EXERCISE DIRECTIONS:
All entries must be set down once more, precisely as given.

EXERCISE DATA:
◆ ◆ ◆ ◆ ◆
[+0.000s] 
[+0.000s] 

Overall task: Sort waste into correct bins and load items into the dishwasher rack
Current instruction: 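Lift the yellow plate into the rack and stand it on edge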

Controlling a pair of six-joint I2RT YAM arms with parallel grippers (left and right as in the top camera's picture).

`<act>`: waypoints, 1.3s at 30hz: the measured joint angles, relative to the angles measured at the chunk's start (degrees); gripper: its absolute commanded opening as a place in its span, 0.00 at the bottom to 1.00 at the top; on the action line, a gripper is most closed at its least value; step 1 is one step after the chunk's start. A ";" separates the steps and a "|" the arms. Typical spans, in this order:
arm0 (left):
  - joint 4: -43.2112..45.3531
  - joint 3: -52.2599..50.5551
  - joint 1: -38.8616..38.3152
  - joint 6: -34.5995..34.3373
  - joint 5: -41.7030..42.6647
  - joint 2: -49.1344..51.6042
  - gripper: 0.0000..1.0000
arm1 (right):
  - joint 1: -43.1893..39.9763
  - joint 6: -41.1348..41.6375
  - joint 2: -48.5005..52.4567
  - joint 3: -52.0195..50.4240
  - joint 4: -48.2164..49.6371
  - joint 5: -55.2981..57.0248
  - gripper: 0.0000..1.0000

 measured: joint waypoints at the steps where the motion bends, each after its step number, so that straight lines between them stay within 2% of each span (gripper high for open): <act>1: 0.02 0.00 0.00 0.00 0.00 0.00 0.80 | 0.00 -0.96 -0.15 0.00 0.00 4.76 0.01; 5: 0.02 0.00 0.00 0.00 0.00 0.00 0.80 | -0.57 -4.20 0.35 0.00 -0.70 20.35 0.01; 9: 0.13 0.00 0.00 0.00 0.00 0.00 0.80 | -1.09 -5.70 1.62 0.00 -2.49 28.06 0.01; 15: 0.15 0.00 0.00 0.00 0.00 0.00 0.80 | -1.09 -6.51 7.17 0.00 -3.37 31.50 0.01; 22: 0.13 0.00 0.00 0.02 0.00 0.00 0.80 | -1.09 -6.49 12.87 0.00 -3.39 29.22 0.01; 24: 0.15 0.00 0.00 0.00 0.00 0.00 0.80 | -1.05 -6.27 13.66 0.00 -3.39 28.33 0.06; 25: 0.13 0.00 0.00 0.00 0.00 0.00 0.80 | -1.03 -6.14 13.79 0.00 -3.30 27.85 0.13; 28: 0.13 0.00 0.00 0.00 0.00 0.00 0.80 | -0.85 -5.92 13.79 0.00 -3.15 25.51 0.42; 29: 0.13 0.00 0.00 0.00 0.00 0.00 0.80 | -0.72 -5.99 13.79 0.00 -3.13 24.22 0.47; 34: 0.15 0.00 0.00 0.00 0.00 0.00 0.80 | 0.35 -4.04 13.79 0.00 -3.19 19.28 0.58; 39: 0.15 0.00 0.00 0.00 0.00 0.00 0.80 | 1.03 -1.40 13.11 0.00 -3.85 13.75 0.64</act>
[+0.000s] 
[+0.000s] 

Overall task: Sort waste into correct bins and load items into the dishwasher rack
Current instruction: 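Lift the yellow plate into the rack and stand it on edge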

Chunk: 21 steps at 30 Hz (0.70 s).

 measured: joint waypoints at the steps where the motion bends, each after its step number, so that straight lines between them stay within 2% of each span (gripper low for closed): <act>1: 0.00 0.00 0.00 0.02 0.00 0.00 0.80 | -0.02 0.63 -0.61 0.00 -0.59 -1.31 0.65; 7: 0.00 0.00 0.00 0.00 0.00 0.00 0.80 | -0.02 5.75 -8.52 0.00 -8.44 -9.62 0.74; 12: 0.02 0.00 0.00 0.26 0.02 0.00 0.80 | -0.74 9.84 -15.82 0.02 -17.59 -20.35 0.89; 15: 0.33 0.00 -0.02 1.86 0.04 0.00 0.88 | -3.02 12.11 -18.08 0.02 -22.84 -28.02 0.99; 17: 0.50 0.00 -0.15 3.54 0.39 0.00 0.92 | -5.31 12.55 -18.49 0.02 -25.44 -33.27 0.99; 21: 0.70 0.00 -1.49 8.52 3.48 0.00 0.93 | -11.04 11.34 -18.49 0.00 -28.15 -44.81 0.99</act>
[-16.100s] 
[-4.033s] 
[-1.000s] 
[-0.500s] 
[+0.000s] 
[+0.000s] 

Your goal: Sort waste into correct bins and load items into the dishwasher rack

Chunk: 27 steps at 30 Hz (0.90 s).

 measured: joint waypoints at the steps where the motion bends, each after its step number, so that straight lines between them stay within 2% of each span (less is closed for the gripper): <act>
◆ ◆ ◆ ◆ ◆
EXERCISE RESULT:
[+0.000s] 
[+0.000s] 

Overall task: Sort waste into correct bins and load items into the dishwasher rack
Current instruction: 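Lift the yellow plate into the rack and stand it on edge
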
Controlling a pair of six-joint I2RT YAM arms with parallel grippers (left and right as in the top camera's picture).

`<act>`: waypoints, 1.3s at 30hz: the measured joint angles, relative to the angles measured at the chunk's start (degrees); gripper: its absolute commanded opening as a place in its span, 0.00 at the bottom to 1.00 at the top; on the action line, a gripper is most closed at its least value; step 1 is one step after the chunk's start. A ";" separates the steps and a "|" the arms. Typical spans, in this order:
arm0 (left):
  - joint 4: -43.2112..45.3531
  - joint 3: -52.2599..50.5551
  - joint 1: -38.8616..38.3152
  - joint 6: -34.5995..34.3373
  - joint 5: -41.7030..42.6647
  - joint 2: -49.1344..51.6042
  - gripper: 0.0000..1.0000
arm1 (right):
  - joint 1: -43.1893..39.9763
  - joint 6: -41.1348..41.6375
  - joint 2: -48.5005..52.4567
  - joint 3: -52.0195..50.4240
  - joint 4: -48.2164..49.6371
  - joint 5: -55.2981..57.0248
  - gripper: 0.0000..1.0000

 measured: joint waypoints at the steps where the motion bends, each after its step number, so that straight lines between them stay within 2% of each span (gripper high for open): <act>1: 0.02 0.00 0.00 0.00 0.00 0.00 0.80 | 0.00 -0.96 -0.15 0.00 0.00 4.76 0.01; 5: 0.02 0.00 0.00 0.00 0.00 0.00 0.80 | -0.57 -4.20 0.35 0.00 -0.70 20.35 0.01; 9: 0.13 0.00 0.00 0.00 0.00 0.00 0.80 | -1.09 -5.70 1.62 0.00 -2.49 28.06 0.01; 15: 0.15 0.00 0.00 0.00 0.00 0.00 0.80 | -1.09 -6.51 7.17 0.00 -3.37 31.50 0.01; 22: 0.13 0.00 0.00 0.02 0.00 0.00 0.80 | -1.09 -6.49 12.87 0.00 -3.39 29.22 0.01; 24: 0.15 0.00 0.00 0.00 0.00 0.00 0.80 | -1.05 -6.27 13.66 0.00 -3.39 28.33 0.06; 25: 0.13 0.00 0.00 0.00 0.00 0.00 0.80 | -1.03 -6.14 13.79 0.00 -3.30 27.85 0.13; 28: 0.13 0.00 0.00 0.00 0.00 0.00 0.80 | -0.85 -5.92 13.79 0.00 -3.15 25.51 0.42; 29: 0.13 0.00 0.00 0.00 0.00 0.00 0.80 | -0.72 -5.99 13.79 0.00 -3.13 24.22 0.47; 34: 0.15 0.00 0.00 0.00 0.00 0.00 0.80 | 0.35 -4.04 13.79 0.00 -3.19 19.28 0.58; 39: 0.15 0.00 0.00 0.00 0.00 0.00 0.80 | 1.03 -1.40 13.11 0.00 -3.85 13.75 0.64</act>
[+0.000s] 
[+0.000s] 

Overall task: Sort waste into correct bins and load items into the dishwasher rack
Current instruction: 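Lift the yellow plate into the rack and stand it on edge
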
Chunk: 21 steps at 30 Hz (0.70 s).

 measured: joint waypoints at the steps where the motion bends, each after its step number, so that straight lines between them stay within 2% of each span (gripper low for closed): <act>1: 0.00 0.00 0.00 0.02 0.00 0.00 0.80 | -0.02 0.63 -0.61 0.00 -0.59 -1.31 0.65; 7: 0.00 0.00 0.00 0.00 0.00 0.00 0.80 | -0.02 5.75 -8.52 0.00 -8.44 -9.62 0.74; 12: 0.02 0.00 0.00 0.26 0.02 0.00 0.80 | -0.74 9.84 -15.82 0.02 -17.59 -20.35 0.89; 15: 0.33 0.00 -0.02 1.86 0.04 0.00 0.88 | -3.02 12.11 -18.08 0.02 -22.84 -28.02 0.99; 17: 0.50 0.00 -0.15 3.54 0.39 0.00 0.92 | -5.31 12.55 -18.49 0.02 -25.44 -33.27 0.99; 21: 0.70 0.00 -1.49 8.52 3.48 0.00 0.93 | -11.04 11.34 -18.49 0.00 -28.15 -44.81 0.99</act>
[-16.100s] 
[-4.033s] 
[-1.000s] 
[-0.500s] 
[+0.000s] 
[+0.000s] 

Your goal: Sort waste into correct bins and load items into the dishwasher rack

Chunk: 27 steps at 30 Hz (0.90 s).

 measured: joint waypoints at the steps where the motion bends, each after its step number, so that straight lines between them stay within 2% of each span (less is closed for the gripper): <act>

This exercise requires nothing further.